Das Kondom ist eines der ältesten und vielseitigsten Verhütungsmittel – und das einzige, das gleichzeitig vor sexuell übertragbaren Infektionen schützt. Es ist hormonfrei, überall erhältlich und einfach anzuwenden. Hier erfährst Du, worauf es bei der richtigen Anwendung ankommt.
Doppelter Schutz
Als Barrieremethode verhindert das Kondom, dass Spermien in die Gebärmutter gelangen.
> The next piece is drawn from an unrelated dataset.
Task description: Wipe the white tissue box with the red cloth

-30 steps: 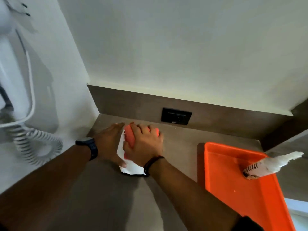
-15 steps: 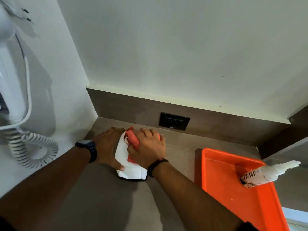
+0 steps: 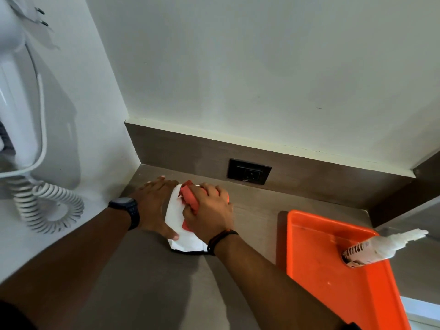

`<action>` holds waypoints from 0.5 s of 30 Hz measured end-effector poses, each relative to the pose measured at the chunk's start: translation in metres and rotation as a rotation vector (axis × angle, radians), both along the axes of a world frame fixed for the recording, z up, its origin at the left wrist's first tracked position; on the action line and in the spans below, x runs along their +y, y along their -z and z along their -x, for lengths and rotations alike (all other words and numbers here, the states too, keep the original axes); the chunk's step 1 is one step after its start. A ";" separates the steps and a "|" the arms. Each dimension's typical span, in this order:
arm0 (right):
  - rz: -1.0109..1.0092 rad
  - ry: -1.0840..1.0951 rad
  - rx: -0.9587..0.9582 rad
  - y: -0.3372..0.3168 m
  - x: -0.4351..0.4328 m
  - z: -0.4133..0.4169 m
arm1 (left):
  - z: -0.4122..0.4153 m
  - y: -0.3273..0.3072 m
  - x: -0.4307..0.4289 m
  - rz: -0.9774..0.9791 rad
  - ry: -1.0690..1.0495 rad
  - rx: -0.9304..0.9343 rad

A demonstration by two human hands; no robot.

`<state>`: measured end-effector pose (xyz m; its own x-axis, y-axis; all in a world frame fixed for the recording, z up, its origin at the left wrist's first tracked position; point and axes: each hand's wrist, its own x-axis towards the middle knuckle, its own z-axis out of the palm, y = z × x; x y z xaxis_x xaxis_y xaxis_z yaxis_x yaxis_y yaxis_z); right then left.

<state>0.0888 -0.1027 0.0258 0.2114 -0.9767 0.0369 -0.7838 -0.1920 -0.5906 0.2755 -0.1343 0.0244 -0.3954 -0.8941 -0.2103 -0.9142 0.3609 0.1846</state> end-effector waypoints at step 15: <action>-0.142 0.665 -0.649 0.010 -0.004 0.076 | 0.032 -0.042 -0.014 -0.112 0.266 -0.241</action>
<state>0.0126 -0.1063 0.0158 -0.4115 -0.8941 -0.1771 -0.2160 0.2844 -0.9340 0.2439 -0.1481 0.0659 -0.5380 -0.7332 -0.4158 -0.8133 0.5812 0.0275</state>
Sein großer Vorteil: Es schützt als einziges Verhütungsmittel auch zuverlässig vor Geschlechtskrankheiten wie HIV oder Chlamydien – gerade bei wechselnden Partnern ein wichtiges Argument.
Richtig anwenden
- auf das Haltbarkeitsdatum und ein unbeschädigtes Päckchen achten,
- das Kondom vorsichtig (ohne Fingernägel) öffnen und richtig herum abrollen,
- vorne etwas Platz für das Reservoir lassen,
- nach dem Samenerguss rechtzeitig und festhaltend zurückziehen.
Sicherheit erhöhen
Bei korrekter Anwendung ist das Kondom recht sicher. Anwendungsfehler – Abrutschen oder Reißen – sind die häufigste Ursache für ein Versagen. Wasserbasierte Gleitmittel schonen das Material; ölhaltige Produkte können es dagegen beschädigen.
Häufige Frage
Was tun, wenn das Kondom gerissen ist?
Dann kann die Pille danach eine Schwangerschaft verhindern. Bei Infektionsrisiko ist zusätzlich ein Gespräch mit der Ärztin sinnvoll.